UNIVERSITAS SUMATERA UTARA
Namun dengan kondisi demikian, pedagang-pedagang tersebut terutama pedagang yang telah lama berjualan memliki kondisi perekonomian yang dilihat
cukup baik bahkan dapat dikatakan hidup berkecukupan. Mereka mampu mengembangkan usaha mereka, menambah barang dagangan serta dapat
mempekerjakan orang lain sebagai anggota atau anak buah, tidak sedikit dari mereka memiliki lebih dari satu lapak jualan di pekan dan menjadi tempat
pedagang lain untuk membeli barang dagangan sehingga dijuluki toke oleh pedagang lain. Selain itu mereka juga mampu membangun dan memiliki rumah,
kendaraan pribadi dan menyekolahkan anak-anak mereka sampai tingkat kuliah. Setiap pedagang memiliki lahan tempat berjualan di Pekanan perkebunan
tersebut baik dengan cara menyewa lahan atau lapak maupun pemberian dari pedagang sebelumnya dan bagi perantau yang baru merintis akan menumpang
pada pedagang yang telah terlebih dahulu berjualan yang antara satu pedagang dengan pedagang lainnya masih ada hubungan saudara. Hal inilah yang
menjadikan pedagang Pekanan Minang disini sangat unik karena jika umumnya yang terjadi di kota-kota besar, para pedagang akan berusaha baik secara nyata
maupun tersirat untuk mengurangi persaingan agar memperoleh hasil yang besar. Dengan jenis jualan para pedagang yang sama yaitu menjual pakaian, potensi
konflik dan persaingan antara sesama pedagang seharusnya besar namun para pedagang ini memiliki siasat tertentu untuk mengatasi persaingan yang tidak sehat
seperti mengkhususkan jenis barang jualan masing-masing pedagang contohnya ada pedagang yang menjual pakaian pajangan, jenis obralan, pakaian anak-anak,
pakaian dalam dan menjual sepatu dan aksesoris, selain itu lapak berjualan pedagang yang sejenis juga terpisah dan tidak saling berdekatan.

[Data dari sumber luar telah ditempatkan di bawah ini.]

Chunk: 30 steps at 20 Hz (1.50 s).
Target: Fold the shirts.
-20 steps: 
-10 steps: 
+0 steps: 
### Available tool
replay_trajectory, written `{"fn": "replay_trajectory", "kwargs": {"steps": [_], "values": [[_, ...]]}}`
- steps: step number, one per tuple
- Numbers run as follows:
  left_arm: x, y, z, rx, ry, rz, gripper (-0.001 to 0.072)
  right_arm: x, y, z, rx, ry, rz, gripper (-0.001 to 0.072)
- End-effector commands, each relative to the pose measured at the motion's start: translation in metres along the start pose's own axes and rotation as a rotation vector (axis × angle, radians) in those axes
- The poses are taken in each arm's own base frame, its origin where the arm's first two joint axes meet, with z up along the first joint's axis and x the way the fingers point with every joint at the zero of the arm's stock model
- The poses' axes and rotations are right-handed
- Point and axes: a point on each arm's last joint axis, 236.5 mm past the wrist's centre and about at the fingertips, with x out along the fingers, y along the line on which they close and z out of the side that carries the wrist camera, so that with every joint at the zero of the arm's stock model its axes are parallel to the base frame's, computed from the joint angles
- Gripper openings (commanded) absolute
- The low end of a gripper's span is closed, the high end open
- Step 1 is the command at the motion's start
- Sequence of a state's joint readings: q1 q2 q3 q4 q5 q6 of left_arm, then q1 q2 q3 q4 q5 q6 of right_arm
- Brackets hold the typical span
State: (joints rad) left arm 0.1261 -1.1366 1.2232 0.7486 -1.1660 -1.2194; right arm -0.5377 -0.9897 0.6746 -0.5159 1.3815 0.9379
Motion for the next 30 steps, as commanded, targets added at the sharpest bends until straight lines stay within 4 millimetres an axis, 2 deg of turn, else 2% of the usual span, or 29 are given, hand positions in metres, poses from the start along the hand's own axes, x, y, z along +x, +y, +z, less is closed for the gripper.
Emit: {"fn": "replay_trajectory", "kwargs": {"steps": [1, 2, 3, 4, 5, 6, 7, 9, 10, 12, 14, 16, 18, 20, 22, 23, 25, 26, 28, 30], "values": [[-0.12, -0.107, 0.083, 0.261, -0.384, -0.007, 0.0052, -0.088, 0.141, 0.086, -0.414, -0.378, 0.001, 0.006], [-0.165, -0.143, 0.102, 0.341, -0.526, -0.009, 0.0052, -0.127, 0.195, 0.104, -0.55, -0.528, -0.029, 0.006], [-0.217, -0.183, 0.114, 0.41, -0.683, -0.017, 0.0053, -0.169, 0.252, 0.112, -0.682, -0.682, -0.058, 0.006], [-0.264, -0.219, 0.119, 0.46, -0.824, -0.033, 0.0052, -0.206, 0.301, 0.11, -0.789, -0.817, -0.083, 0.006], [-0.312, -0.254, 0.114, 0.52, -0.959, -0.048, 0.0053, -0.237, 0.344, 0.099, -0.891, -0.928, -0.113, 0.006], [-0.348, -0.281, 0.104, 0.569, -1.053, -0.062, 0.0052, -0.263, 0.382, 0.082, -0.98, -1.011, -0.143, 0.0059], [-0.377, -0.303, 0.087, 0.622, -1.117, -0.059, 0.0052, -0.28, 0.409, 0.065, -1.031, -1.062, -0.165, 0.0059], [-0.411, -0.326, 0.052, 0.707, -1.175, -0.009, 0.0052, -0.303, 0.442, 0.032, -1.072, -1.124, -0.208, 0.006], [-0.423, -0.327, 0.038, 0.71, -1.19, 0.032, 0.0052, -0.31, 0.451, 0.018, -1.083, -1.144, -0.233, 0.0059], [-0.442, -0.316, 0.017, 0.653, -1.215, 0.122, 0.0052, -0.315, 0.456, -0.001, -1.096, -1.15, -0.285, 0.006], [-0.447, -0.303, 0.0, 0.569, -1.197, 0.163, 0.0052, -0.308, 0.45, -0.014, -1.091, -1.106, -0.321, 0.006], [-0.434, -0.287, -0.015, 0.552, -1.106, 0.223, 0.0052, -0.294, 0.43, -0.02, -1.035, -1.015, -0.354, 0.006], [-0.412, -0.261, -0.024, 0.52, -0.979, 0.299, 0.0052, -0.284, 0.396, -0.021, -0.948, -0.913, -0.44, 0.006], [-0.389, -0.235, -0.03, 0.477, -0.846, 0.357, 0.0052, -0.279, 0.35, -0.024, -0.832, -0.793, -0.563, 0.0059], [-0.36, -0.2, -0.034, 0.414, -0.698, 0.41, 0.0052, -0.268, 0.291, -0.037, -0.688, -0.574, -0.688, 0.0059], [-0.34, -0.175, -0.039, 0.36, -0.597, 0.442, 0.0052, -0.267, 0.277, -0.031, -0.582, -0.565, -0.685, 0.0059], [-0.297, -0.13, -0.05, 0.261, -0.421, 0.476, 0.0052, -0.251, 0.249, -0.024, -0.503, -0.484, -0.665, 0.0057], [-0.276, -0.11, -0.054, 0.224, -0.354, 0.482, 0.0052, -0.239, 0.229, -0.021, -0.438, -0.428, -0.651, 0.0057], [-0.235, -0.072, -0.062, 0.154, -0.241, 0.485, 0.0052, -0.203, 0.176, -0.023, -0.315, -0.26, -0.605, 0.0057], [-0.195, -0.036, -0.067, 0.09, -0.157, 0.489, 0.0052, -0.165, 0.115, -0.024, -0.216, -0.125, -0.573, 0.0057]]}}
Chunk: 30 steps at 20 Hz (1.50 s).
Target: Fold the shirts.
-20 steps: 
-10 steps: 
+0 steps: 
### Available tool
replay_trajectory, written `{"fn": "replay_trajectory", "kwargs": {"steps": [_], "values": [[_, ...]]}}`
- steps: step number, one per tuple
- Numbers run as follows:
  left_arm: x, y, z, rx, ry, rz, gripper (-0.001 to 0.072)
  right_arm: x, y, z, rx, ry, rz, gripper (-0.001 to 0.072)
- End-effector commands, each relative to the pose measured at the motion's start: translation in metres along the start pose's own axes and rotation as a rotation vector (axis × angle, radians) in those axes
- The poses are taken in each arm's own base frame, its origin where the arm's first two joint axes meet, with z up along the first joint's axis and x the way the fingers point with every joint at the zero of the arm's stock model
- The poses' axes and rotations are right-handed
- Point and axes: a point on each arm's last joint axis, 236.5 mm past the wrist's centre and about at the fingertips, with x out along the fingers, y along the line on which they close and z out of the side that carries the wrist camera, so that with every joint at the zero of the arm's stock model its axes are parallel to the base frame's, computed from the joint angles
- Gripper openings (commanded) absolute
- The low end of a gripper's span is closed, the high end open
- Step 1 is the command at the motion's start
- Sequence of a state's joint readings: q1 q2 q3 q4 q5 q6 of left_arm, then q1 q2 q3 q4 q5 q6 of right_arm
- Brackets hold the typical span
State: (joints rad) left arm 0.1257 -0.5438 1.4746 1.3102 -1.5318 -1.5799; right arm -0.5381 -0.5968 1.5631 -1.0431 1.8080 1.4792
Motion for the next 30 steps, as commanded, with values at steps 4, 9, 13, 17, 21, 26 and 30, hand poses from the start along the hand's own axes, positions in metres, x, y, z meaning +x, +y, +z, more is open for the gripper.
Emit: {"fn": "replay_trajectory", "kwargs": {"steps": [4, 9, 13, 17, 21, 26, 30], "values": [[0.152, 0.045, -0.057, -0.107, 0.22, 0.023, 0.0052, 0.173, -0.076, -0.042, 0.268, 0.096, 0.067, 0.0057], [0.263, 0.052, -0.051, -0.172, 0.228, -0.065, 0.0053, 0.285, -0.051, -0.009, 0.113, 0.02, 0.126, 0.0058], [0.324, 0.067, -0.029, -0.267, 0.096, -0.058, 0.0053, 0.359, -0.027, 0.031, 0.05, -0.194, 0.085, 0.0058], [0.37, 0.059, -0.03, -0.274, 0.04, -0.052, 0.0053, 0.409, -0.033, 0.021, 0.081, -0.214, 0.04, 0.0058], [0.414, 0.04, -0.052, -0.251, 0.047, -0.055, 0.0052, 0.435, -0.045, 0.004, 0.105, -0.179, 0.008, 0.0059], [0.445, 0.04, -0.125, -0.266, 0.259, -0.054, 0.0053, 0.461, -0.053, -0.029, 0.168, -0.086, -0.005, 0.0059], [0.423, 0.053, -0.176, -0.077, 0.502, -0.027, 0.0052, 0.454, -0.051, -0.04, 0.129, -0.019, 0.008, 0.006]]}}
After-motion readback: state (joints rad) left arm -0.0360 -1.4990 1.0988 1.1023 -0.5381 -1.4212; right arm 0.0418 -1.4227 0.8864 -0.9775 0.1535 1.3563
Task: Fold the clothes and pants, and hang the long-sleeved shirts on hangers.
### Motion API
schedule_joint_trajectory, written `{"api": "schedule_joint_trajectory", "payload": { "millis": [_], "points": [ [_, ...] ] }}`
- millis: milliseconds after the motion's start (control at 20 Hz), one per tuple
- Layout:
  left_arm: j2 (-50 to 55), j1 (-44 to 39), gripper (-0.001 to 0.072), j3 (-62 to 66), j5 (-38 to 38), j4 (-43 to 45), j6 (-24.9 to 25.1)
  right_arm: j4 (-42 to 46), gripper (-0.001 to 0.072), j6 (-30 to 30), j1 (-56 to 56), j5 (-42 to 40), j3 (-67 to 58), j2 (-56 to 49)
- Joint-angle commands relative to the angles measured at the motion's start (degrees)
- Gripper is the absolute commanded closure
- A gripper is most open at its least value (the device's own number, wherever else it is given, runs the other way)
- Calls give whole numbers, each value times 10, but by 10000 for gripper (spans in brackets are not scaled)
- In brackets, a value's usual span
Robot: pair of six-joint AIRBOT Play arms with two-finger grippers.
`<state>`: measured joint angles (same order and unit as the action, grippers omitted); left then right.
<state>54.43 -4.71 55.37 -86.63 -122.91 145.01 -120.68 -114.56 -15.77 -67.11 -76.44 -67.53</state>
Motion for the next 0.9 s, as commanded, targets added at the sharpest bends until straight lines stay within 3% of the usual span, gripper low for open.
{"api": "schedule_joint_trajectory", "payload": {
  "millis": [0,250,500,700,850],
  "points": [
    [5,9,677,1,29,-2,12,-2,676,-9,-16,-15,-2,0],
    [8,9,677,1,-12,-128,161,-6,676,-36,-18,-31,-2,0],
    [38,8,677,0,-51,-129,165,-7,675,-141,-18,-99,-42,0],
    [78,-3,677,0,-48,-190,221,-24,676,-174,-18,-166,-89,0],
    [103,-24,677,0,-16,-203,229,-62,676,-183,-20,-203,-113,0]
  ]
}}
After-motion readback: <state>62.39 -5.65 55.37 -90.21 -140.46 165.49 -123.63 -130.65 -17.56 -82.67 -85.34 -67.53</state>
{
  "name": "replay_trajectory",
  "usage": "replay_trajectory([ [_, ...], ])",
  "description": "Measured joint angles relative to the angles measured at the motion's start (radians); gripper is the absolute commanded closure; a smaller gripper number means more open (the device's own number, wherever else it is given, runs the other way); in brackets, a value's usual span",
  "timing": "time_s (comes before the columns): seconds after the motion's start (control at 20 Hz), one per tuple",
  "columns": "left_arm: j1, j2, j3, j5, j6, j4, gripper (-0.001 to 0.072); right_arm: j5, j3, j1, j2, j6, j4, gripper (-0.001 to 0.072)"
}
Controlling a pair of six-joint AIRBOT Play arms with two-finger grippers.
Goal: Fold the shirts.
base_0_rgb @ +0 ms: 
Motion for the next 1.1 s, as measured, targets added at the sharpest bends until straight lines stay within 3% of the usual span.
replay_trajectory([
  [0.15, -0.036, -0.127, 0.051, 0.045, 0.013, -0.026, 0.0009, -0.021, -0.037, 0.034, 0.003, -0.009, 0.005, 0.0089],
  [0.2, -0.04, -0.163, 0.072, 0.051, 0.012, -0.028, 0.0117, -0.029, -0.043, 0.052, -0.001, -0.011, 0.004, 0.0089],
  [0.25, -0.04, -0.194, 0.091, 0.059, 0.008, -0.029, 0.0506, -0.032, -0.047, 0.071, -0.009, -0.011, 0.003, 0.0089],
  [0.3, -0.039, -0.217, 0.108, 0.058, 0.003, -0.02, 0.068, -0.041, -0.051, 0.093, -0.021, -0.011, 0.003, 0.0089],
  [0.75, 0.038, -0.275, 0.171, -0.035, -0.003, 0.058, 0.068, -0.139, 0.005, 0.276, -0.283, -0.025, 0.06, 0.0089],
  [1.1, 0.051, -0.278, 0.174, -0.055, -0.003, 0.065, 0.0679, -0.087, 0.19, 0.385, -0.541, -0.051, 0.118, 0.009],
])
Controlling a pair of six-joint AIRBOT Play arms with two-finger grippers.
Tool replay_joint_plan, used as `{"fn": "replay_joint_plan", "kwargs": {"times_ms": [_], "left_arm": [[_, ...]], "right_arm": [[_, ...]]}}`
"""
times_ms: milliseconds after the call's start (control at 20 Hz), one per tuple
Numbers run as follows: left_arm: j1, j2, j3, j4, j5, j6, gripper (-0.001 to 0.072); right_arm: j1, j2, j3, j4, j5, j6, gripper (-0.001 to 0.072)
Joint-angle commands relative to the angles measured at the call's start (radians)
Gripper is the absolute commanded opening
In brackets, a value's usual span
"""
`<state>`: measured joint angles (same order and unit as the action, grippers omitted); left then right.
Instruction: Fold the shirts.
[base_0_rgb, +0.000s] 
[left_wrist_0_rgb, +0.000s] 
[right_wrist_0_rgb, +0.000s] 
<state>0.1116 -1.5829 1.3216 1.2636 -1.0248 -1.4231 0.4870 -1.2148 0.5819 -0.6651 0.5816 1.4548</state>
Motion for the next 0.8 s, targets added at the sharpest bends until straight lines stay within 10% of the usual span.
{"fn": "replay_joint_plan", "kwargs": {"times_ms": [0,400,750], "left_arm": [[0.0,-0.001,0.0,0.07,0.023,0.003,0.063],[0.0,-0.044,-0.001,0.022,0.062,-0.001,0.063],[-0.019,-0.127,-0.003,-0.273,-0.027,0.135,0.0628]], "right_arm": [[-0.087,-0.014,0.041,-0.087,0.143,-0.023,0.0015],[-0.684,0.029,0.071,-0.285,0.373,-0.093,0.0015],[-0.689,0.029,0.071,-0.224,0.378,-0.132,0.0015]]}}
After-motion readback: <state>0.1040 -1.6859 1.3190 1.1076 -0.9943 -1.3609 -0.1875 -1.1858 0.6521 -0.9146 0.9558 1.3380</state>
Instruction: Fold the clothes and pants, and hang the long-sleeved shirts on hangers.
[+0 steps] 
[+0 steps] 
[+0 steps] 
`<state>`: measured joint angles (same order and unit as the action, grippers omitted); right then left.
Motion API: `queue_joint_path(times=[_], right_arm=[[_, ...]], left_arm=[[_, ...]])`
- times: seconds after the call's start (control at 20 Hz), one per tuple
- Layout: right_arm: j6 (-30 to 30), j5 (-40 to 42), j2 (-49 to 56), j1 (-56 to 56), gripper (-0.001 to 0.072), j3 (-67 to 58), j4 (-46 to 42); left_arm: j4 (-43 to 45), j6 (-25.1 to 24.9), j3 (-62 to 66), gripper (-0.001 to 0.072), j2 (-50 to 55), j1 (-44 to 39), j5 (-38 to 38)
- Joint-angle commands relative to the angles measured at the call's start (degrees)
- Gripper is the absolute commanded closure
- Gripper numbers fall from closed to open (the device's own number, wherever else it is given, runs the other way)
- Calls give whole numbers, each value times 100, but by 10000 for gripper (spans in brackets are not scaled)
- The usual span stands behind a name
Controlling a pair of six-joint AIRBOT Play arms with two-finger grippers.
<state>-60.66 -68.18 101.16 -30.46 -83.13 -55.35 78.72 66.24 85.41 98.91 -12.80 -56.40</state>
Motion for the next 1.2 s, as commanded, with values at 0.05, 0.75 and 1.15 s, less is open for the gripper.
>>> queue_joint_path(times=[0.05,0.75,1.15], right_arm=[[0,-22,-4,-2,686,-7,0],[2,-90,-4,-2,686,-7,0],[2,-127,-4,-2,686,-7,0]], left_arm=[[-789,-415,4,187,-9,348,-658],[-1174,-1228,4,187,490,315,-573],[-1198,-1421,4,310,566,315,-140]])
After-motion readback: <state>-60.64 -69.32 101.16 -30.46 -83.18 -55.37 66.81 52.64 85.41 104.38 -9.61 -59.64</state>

UNIVERSITAS SUMATERA UTARA
Namun bagi pedagang-pedagang minang Kota Pinang yang berjualan Pekanan, persaingan menjadi hal yang biasa karena justru mereka memberikan
kesempatan dan peluang bagi perantau-perantau yang baru datang untuk berjualan di pekan. Bahkan pedagang Pekan yang telah berhasil akan mengajak saudara dan
sanak family atau kerabat untuk berjualan serta memberikan lapak sekaligus tumpangan kendaraan untuk berjualan, meskipun para pedagang tersebut bersaing
dalam berjualan dan meraih keuntungan tapi juga timbul kerjasama antara sesama pedagang untuk sama-sama mempertahankan usaha dagangnya seperti pergi
berjualan bersama dan membangun tenda lapak berjualan yang dilakukan juga bersama-sama. Sehingga yang dapat terlihat dari pedagang pekan etnis Minang
adalah bentuk kerjasama yang juga dilakukan dalam persaingan antara pedagang tersebut.